Variation in detection of ductal carcinoma in situ during screening mammography: A survey within the International Cancer Screening Network

Authors

LYNGE Elsebeth PONTI Antonio JAMES Ted MÁJEK Ondřej EULER-CHELPIN My von ANTTILA Ahti FITZPATRICK Patricia FRIGERIO Alfonso KAWAI Masaaki SCHARPANTGEN Astrid BROEDERS Mireille HOFVIND Solveig VIDAL Carmen EDERRA Maria SALAS Dolores BULLIARD Jean-Luc TOMATIS Mariano KERLIKOWSKE Karla TAPLIN Stephen

Year of publication 2014
Type Article in Periodical
Magazine / Source European Journal of Cancer
MU Faculty or unit

Faculty of Medicine

Citation
Doi http://dx.doi.org/10.1016/j.ejca.2013.08.013
Field Oncology and hematology
Keywords Breast cancer; Ductal carcinoma in situ (DCIS); Screening mammography; Cancer registration
Description Background: There is concern about detection of ductal carcinoma in situ (DCIS) in screening mammography. DCIS accounts for a substantial proportion of screen-detected lesions but its effect on breast cancer mortality is debated. The International Cancer Screening Network conducted a comparative analysis to determine variation in DCIS detection. Patients and Methods: Data were collected during 2004-2008 on number of screening examinations, detected breast cancers, DCIS cases and Globocan 2008 breast cancer incidence rates derived from national or regional cancer registers. We calculated screen-detection rates for breast cancers and DCIS. Results: Data were obtained from 15 screening settings in 12 countries; 7,176,050 screening examinations; 29,605 breast cancers and 5324 DCIS cases.
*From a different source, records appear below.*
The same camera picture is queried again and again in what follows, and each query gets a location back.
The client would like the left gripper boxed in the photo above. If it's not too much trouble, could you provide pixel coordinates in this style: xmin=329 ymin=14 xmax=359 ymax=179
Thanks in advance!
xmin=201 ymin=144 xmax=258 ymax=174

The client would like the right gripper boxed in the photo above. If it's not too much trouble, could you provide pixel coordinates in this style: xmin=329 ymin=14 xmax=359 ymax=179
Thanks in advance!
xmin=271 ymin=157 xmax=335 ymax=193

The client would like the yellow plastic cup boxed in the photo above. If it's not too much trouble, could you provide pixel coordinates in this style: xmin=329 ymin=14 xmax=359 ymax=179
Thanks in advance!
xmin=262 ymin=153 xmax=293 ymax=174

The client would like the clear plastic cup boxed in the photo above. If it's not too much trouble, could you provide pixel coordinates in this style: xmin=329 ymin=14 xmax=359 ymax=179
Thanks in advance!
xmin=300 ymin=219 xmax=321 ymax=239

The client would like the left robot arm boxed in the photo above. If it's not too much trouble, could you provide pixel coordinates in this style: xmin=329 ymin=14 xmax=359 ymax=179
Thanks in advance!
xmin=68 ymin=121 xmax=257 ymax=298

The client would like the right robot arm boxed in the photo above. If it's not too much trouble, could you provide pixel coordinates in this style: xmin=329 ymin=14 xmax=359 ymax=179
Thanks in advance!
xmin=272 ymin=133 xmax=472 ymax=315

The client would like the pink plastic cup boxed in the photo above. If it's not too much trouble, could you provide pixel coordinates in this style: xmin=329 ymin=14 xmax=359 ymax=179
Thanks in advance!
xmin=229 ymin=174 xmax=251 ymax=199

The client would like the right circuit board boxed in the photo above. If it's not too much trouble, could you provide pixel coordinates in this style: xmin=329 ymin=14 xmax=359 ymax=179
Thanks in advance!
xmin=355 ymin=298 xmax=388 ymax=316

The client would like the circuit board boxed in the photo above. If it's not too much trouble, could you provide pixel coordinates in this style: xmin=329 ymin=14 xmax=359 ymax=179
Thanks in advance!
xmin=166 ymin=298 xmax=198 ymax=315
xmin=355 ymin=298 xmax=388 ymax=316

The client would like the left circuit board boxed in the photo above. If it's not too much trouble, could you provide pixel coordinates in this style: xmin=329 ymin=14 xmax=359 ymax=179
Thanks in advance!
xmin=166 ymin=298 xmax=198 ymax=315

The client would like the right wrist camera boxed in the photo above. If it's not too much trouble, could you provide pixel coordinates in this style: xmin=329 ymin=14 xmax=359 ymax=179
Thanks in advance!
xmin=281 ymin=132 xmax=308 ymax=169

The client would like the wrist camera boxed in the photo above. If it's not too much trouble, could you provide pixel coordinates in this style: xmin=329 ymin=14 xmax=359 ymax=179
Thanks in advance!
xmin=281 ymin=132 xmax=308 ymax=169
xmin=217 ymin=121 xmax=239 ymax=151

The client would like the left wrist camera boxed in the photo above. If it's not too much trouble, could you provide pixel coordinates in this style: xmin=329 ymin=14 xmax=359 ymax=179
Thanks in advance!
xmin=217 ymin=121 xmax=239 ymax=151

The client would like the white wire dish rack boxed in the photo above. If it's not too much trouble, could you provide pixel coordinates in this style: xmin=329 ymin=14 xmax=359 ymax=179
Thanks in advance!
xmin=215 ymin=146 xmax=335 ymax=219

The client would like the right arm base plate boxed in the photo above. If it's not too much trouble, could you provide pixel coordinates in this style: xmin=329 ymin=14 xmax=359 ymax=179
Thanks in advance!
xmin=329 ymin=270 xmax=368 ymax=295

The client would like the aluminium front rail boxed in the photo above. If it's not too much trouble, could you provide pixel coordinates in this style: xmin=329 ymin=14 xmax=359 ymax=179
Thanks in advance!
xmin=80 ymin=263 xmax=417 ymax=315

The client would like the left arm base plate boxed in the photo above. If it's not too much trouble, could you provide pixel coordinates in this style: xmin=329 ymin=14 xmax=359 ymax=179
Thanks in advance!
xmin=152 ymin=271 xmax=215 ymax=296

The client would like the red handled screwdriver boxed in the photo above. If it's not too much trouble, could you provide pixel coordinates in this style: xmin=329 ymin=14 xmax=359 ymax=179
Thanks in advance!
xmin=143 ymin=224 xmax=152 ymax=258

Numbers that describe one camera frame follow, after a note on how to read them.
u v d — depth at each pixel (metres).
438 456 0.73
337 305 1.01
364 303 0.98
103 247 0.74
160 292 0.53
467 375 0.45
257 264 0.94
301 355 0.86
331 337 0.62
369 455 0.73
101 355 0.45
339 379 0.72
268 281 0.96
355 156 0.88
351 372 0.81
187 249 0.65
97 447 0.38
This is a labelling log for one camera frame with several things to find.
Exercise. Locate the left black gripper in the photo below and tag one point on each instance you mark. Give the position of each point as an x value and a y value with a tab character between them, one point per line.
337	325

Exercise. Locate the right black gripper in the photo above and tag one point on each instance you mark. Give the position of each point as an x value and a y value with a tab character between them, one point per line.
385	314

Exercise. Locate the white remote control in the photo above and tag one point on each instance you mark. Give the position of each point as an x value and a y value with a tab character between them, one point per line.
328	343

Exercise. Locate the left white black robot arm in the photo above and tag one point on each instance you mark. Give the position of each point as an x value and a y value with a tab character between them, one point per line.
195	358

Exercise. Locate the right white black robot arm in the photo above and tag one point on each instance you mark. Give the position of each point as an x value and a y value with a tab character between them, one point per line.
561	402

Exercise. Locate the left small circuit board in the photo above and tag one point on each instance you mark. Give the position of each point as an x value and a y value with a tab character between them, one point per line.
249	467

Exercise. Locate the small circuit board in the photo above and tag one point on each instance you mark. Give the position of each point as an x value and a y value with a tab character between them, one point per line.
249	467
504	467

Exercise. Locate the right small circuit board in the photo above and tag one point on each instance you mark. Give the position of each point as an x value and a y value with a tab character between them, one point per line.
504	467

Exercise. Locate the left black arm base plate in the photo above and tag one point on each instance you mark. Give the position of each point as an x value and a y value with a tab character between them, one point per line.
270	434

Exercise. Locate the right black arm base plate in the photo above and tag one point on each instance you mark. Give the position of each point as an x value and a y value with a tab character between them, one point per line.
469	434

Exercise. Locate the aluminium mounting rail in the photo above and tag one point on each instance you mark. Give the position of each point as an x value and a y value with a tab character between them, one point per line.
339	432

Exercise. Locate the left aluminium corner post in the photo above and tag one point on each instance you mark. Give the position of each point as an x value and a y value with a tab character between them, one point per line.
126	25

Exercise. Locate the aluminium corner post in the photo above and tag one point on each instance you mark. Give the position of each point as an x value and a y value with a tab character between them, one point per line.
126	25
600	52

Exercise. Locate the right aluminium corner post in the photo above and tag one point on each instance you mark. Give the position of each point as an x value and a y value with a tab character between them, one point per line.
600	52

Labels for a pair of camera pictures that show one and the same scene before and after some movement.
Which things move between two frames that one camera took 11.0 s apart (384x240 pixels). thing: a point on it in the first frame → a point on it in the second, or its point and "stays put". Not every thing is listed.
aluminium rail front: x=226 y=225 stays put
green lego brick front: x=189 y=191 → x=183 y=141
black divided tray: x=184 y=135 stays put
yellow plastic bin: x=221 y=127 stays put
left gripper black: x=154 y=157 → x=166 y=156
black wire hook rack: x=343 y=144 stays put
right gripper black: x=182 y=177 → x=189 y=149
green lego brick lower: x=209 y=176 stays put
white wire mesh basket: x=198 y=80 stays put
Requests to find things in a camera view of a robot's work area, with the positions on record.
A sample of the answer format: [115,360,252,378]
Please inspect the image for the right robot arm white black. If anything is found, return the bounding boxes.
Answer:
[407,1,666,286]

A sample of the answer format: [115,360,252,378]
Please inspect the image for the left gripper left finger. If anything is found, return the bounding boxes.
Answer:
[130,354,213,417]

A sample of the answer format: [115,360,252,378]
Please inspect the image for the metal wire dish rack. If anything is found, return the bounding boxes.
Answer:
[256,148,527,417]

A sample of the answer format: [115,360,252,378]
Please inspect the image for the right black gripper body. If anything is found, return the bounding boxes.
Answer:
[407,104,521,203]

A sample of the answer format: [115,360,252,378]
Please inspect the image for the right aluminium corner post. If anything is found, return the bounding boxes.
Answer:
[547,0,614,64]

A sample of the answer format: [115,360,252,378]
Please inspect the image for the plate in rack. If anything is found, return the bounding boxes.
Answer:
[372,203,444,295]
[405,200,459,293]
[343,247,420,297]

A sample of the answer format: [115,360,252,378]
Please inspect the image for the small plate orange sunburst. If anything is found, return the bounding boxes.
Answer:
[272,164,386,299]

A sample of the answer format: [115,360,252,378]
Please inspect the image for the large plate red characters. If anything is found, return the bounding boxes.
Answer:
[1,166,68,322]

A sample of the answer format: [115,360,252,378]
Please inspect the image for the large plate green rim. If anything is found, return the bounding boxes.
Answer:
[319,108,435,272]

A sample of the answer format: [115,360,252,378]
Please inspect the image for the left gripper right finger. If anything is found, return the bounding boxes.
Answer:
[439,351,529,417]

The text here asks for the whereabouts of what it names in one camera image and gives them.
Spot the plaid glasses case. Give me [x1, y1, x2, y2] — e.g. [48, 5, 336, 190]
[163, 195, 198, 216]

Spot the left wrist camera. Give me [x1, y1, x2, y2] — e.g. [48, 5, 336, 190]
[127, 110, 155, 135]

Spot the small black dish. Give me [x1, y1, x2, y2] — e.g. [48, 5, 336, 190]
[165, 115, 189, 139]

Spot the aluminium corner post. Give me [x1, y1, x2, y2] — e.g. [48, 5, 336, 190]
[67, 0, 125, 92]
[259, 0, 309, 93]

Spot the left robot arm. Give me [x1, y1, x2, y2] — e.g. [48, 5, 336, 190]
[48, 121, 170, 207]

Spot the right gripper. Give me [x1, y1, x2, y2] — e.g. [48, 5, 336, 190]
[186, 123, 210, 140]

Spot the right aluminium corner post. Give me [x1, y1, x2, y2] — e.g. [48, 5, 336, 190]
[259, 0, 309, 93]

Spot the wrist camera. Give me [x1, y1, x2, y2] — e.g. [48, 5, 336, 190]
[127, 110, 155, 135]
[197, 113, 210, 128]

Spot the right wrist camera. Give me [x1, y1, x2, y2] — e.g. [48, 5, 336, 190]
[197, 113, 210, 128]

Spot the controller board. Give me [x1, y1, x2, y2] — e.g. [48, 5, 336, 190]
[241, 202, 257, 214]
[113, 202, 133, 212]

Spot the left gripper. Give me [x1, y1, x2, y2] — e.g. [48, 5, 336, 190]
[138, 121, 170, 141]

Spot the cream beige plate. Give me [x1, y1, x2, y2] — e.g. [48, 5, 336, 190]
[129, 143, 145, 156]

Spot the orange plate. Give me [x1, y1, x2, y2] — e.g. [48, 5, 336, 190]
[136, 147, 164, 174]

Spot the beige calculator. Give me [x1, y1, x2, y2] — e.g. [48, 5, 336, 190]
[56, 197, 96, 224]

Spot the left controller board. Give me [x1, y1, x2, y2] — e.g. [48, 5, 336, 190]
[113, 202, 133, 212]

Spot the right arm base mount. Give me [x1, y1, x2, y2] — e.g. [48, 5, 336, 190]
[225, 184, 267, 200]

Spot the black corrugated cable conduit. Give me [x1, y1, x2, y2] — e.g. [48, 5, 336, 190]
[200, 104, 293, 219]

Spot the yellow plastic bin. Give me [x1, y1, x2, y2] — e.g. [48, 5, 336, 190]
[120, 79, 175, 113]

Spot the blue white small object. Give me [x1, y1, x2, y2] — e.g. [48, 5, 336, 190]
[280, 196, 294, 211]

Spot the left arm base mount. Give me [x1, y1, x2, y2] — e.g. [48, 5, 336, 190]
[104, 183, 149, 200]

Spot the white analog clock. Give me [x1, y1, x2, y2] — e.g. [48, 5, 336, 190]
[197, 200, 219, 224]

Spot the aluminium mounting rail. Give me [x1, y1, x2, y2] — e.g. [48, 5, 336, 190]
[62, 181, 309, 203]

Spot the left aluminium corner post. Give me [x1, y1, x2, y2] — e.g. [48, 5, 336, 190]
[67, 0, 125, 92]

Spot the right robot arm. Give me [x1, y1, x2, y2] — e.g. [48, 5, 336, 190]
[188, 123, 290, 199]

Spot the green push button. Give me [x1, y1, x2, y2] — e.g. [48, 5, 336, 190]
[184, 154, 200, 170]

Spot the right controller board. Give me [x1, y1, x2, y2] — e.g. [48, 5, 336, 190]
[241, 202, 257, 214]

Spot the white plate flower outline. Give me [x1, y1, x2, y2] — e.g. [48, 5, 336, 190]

The ratio between highest and lowest breast cancer incidence was 2.88 (95% confidence interval (CI) 2.76-3.00); 2.97 (95% CI 2.51-3.51) for detection of breast cancer; and 3.49 (95% CI 2.70-4.51) for detection of DCIS. Conclusions: Considerable international variation was found in DCIS detection. This variation could not be fully explained by variation in incidence nor in breast cancer detection rates. It suggests the potential for wide discrepancies in management of DCIS resulting in overtreatment of indolent DCIS or undertreatment of potentially curable disease. Comprehensive cancer registration is needed to monitor DCIS detection. Efforts to understand discrepancies and standardise management may improve care.